Nope: this is actually Rick Wilkins's card, despite what my years of collecting experience try to tell me.
Toughest Draw
1996 Stadium Club #53 Jim Bullinger
Slot #53 pits two Cubs against one another, and while I've long adored the sweet throwbacks on the Orie, I have to give Jim Bullinger's unique rooftop view of Wrigley the nod for my Inaugural Frankenset.
Second Guessing
1981 Fleer #46 John Wathan
I've second-guessed this one from the moment I decided to build a frankenset.
I can't say I own another baseball card quite like the Borders, which is a bloody strange (see what I did there?) photo choice on the part of SP. It'd be a no-brainer inclusion over about 95 percent of the cards in the first frankenset...but as luck would have it, the gods paired him up against another legendary #46, the '81 Fleer John Wathan you see above.
The Wathan may well be my single favorite card from Fleer's debut set, and the moment-of-impact shot (with a Bert Campaneris cameo) makes it one of the better plays at the plate the hobby has ever seen.

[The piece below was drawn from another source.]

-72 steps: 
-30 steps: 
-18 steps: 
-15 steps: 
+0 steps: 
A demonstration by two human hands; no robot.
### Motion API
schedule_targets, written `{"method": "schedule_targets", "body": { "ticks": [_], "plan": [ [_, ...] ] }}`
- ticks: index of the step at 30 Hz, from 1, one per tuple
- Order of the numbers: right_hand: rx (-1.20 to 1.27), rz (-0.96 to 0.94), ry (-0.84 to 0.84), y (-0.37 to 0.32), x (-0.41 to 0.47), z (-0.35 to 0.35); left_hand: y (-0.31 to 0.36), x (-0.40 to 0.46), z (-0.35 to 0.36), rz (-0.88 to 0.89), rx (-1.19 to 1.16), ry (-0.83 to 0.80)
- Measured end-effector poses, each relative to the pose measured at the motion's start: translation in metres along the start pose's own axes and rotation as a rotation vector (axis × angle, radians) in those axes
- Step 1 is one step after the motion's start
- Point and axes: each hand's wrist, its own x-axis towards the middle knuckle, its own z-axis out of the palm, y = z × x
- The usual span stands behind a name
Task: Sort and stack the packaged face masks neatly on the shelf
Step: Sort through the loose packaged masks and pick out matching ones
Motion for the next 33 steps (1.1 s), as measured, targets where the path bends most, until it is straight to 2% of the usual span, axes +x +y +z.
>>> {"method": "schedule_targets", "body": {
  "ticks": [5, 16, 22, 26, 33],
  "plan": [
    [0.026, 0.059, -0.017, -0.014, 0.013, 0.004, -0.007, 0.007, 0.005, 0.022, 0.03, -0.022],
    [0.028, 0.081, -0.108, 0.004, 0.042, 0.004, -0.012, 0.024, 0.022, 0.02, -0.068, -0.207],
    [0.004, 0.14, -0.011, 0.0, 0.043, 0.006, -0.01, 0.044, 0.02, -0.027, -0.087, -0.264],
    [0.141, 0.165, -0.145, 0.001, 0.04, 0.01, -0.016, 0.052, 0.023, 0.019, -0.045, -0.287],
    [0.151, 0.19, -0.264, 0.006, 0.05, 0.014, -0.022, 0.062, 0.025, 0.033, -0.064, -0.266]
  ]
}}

It's a tough decision, but my heart always leads me to John Wathan even though it pains me to leave Pat Borders out of the Inaugural Frankenset.
Favorite Card
For now, Borders will have to live with being my favorite card from this Frankenset Redux page, which is still a high -- though, in his case, painful -- honor.
That's another frankenset page in the books.
Thanks for reading!
2 comments:
Lotta cameos!...but Bip is still the best!!
Have you seen Jody Reed's card from 1995 Stadium Club? Pretty sure it shows the same play.